[Exercise requirements]
Search each line below for the word "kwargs" and list those that contain it.

══════════════════════════════

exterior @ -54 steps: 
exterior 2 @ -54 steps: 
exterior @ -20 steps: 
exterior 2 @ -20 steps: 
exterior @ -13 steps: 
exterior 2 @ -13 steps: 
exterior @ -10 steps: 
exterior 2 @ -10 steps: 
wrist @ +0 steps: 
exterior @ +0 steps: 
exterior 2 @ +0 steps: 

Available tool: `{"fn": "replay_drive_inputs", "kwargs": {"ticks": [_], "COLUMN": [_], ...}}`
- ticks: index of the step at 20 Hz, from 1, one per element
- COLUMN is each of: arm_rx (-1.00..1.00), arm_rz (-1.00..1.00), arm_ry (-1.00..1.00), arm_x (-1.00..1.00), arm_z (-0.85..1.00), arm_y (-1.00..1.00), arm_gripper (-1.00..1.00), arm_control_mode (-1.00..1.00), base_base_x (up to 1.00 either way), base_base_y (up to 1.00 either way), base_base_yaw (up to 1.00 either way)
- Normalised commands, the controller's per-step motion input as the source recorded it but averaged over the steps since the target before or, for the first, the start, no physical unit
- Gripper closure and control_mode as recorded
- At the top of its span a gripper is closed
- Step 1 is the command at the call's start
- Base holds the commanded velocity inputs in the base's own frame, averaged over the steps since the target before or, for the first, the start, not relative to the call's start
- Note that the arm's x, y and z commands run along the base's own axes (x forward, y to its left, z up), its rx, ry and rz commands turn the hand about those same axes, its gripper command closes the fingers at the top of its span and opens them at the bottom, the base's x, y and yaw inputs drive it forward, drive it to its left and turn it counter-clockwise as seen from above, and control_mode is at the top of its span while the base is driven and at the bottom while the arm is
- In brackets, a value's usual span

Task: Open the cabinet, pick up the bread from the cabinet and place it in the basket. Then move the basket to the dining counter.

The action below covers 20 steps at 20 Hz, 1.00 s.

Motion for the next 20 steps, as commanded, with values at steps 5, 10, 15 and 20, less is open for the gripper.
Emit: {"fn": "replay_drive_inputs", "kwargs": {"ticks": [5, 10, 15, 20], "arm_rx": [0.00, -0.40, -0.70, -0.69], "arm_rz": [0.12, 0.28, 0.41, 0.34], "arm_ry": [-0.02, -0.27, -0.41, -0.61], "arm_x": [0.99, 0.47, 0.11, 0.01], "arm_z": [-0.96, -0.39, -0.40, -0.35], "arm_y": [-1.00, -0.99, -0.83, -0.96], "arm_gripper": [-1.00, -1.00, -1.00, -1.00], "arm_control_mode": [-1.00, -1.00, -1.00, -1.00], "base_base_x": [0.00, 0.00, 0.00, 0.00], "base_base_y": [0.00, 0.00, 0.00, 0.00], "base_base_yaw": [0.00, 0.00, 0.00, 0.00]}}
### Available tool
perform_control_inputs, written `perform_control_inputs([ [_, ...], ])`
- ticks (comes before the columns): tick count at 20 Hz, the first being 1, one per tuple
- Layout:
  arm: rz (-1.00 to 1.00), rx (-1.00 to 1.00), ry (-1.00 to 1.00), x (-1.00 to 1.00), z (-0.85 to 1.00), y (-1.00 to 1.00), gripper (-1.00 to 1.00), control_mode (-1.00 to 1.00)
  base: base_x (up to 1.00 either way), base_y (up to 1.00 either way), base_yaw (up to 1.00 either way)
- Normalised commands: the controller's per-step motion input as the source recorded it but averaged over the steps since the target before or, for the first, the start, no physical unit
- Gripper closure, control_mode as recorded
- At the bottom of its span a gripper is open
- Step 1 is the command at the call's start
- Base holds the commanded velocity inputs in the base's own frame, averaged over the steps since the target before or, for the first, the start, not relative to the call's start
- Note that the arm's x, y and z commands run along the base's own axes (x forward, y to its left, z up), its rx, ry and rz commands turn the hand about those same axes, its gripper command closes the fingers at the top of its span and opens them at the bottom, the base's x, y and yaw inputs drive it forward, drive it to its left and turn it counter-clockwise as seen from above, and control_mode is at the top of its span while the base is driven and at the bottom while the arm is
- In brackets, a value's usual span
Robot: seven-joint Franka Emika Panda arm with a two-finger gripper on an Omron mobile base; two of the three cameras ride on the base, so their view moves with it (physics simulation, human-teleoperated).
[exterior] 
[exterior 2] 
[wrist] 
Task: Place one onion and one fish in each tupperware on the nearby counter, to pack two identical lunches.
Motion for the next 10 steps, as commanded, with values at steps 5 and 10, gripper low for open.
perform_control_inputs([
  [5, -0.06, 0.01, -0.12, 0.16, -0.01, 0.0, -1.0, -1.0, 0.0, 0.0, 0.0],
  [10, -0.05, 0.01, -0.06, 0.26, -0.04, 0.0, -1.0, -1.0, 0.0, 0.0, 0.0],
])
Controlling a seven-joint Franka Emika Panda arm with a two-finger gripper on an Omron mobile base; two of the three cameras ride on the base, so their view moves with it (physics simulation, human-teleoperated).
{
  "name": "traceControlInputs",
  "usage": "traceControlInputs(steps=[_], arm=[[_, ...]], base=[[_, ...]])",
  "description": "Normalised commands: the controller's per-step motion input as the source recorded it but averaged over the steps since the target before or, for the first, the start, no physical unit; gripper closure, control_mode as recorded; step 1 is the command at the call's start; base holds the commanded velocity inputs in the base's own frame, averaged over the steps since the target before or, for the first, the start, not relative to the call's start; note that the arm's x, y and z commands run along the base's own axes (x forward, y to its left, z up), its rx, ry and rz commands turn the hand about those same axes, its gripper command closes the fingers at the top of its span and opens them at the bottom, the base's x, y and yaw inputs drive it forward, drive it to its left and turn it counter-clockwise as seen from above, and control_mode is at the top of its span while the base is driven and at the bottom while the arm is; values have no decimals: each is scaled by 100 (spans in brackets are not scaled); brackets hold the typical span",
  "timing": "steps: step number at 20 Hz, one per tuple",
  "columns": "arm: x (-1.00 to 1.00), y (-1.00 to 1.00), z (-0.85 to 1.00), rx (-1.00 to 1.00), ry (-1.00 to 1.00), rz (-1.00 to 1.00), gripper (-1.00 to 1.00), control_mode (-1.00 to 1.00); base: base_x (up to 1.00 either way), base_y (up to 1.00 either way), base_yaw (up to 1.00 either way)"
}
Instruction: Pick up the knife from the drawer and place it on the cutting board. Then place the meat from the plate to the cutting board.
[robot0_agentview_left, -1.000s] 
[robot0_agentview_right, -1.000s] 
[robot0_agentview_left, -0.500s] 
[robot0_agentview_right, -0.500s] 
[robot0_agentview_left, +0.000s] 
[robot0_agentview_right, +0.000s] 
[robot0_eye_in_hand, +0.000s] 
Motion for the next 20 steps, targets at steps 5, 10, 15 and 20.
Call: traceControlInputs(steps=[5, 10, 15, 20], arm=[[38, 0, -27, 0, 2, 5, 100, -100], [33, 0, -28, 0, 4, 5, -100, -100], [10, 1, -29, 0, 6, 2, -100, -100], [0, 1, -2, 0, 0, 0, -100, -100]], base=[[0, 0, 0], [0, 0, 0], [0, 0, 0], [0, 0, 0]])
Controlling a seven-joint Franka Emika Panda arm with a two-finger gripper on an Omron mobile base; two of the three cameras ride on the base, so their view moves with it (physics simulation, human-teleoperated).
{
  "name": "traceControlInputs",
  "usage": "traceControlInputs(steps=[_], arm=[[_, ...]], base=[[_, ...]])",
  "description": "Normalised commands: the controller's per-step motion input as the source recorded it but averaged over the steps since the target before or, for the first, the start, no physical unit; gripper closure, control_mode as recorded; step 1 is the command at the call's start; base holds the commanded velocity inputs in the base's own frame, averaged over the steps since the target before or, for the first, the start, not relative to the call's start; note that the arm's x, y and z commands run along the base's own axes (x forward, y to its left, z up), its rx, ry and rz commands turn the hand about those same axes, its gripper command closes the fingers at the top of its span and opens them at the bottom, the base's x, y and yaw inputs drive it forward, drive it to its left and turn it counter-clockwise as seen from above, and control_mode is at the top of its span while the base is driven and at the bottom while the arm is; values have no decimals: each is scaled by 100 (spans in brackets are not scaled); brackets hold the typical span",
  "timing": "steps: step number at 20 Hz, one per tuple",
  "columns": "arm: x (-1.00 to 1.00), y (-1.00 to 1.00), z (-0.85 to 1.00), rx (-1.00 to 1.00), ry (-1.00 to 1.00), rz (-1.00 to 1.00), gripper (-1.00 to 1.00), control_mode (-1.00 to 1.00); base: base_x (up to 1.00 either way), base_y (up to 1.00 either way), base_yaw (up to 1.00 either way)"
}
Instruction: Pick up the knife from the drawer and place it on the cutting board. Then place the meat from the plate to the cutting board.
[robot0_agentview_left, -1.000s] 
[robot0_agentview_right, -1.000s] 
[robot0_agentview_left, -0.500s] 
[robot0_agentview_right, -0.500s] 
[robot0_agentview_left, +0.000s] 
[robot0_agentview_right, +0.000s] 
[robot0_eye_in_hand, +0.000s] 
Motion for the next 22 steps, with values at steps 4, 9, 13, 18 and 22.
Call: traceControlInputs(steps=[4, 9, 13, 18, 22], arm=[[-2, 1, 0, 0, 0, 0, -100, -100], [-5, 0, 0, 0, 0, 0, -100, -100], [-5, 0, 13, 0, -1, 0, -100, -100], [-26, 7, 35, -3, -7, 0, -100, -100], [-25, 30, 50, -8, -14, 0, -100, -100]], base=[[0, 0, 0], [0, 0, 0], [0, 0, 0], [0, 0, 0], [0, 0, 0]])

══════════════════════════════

[Output below]
Available tool: `{"fn": "replay_drive_inputs", "kwargs": {"ticks": [_], "COLUMN": [_], ...}}`
Emit: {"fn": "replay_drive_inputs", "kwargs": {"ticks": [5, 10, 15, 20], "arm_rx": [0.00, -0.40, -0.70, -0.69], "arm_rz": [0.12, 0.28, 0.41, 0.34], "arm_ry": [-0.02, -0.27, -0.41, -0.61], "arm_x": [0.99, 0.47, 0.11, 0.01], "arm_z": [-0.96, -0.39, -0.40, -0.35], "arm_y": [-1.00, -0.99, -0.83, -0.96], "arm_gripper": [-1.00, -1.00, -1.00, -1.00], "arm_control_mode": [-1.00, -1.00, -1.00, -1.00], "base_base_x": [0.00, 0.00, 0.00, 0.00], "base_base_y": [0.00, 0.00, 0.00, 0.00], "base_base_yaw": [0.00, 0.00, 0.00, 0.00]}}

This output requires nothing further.